The first striking thing was that when Willem and Marc asked who was using “Mock Objects” most everyone put their hand up (which was nice), but then only a handful also said they were thinking about Roles and Responsibilities when they did (which was frustrating). We first wrote up these ideas in our paper “Mock Roles Not Objects” and much of the difficulty we see people have with the technique of Mock Objects comes from focussing on classes rather than relationships.

As it happens, an example popped up in the rest of the session, which was run as a Coding Dojo. What was interesting to me was how the group managed to turn around its design ideas. Here’s what I can remember about how it worked out.

The domain was some kind of game, with a hero who moves around an environment slaying dragons and so forth. The first couple of stories were to do with displaying the current room, and then moving from one room to another. It was a little difficult getting started because the limitations of the event didn’t allow enough time to really drive the design from outer-level requirements, but the group managed to get started with something like:

describe Hero do
  it "should describe its surroundings" do
    hero = Hero.new(room)

    room.stub!(:description).and_return("a room with twisty passages")

    console.should_receive(:show).with("in a room with twisty passages")
    hero.look(console)
  end
end

The expectation here says that when looking, the hero should write a text describing the room to the console. This was a place to start, but it doesn’t look right. Why is a hero attached to a room? And hero.look(console) just doesn’t read well, it’s hard to tell what it means. The tensions became clearer with the next feature, which was to have the hero move from one room to another. If we write

hero.move_to(other_room)

how can we tell that this has worked? We could ask the hero to look() again, but that means making an extra call for testing, which is not related to the intent of the test. We could ask the hero what his current room is, but that’s starting to leak into Asking rather than Telling. There may be a need for the hero to hold on to his current location, but we haven’t seen it yet.

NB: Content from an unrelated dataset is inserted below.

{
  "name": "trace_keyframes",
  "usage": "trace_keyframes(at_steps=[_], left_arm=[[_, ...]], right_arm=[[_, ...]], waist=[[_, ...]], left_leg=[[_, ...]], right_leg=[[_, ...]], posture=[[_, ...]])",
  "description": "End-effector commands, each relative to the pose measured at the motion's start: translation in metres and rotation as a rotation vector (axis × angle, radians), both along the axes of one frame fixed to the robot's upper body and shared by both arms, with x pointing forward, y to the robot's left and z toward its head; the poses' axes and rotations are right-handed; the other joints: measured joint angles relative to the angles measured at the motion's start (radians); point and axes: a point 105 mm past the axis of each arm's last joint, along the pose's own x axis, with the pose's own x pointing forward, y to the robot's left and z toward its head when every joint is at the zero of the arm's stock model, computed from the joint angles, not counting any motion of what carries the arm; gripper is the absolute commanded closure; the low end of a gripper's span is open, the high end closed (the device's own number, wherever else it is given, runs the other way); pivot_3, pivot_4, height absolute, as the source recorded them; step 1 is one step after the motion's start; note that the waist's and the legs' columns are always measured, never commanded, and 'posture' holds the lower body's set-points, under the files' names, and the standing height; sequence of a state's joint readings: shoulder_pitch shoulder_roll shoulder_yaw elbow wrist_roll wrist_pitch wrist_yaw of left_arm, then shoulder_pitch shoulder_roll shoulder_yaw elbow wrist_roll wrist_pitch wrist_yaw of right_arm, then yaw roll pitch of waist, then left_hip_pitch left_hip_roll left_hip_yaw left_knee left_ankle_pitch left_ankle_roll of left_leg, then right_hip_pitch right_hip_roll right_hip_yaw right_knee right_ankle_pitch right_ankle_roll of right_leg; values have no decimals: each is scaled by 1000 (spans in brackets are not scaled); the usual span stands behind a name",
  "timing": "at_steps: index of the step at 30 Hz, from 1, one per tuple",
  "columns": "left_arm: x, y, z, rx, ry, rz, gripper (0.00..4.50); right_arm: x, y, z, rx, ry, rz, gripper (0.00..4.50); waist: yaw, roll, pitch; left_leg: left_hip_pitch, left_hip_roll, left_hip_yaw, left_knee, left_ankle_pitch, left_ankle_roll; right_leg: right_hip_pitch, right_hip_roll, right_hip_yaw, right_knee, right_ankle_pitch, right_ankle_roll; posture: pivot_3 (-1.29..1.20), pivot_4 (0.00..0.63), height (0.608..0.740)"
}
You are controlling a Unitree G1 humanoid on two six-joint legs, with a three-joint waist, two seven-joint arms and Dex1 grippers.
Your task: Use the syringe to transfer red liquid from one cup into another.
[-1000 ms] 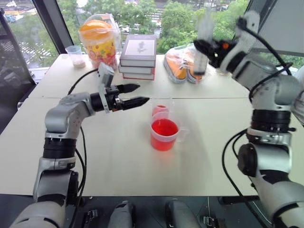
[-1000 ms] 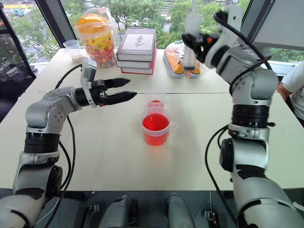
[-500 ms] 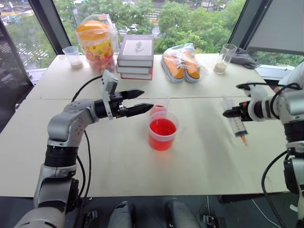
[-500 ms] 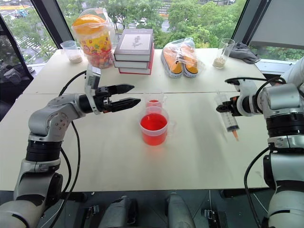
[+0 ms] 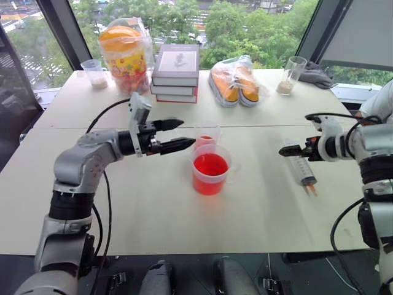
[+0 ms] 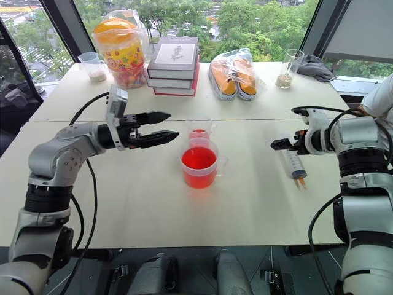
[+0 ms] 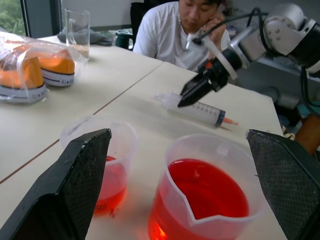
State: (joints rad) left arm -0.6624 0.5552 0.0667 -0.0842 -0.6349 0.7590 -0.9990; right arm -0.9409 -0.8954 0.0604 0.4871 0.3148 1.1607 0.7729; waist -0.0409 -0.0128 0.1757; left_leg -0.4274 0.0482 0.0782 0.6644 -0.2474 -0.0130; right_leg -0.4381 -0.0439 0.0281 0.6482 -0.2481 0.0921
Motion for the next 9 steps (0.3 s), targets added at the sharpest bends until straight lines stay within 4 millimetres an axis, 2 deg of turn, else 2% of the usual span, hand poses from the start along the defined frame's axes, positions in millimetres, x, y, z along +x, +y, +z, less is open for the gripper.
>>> trace_keyframes(at_steps=[1, 4, 6, 9], left_arm=[[-9, 9, 16, -6, -47, 0, 0], [-11, 15, 16, 14, -40, 4, 0], [-13, 17, 17, 20, -33, 6, 0], [-16, 21, 19, 27, -27, 9, 0]], right_arm=[[-16, 24, 61, 30, -225, 180, 67], [-51, 50, 88, 67, -332, 394, 67], [-81, 61, 97, 72, -379, 534, 67], [-104, 61, 95, 65, -364, 571, 67]], waist=[[2, 0, 0], [4, 0, 0], [8, 0, 0], [21, 0, 0]], left_leg=[[0, 0, 0, 0, 0, 0], [0, 0, 0, 0, 0, 0], [0, 0, -1, -1, 0, 0], [1, 0, -1, 0, 0, 0]], right_leg=[[0, 0, 0, 0, 0, 0], [0, 0, 0, 0, 0, 0], [1, 0, -1, -1, 0, 0], [2, -1, -1, -1, 0, 0]], posture=[[0, 150, 740], [0, 150, 740], [0, 150, 740], [0, 150, 740]])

Suddenly, it became clear that the dependencies were wrong. We already have a feature that can be told about the hero’s situation, which we can build on. If the feature were to be told about what is happening to the hero, we could use that to detect the change in room. So, our example now becomes:

describe Hero do
  it "should move to a room" do
    hero = Hero.new(console)

    room.stub!(:description).and_return("a room with twisty passages")

    console.should_receive(:show).with("in a room with twisty passages")

    hero.move_to(room)
  end
end

That’s better, but it’s not finished. The term Console sounds like an implementation, not a role. Most of the sword-wielding adventurers that I know don’t know how to work a Console, but they’re quite happy to tell of their great deeds to, say, a Narrator (as David Peterson suggested). If we adjust our example we get.

describe Hero do
  it "should move to a room" do
    hero = Hero.new(narrator)

    room.stub!(:description).and_return("a room with twisty passages")

    narrator.should_receive(:says).with("in a room with twisty passages")

    hero.move_to(room)
  end
end

The whole example now reads as if it’s in the same domain, in the language of a D&D game. It doesn’t refer to implementation details such as a Console—we might see that code when we get to the detailed implementation of a Narrator. Obviously, there’s a lot more we could do, for a start I’d like to see more structured messages between Hero and Narrator, but the session ran out of time at about this point.

Some lessons:

  1. Naming, naming, naming. It’s the most important thing. A coherent unit of code should have a coherent vocabulary, it should read well. If not, I’m probably mixing concepts which will make the code harder to understand and more brittle to change than it needs to be.
  2. When I’m about to write a test, I ask “if this were to work, who would know”. That’s the most revealing question in B/TDD. If there’s no visible effect from an event, except perhaps for changing a field in the target object, then maybe it’s worth waiting until there is a visible effect, or maybe there’s a concept missing, or maybe the structure isn’t quite right. Before writing more code, I try to make sure I understand its motivation.

Willem’s (and many other people’s) approach is slightly different. He likes to explore a bit further with the code before really sorting out the names, and he’s right that there’s a risk of Analysis-Paralysis. I do that occasionally, but my experience is that the effort of being really picky at this stage forces me to be clearer about what I’m trying to achieve, to ask those questions I really ought to have answers to, before I get in too deep.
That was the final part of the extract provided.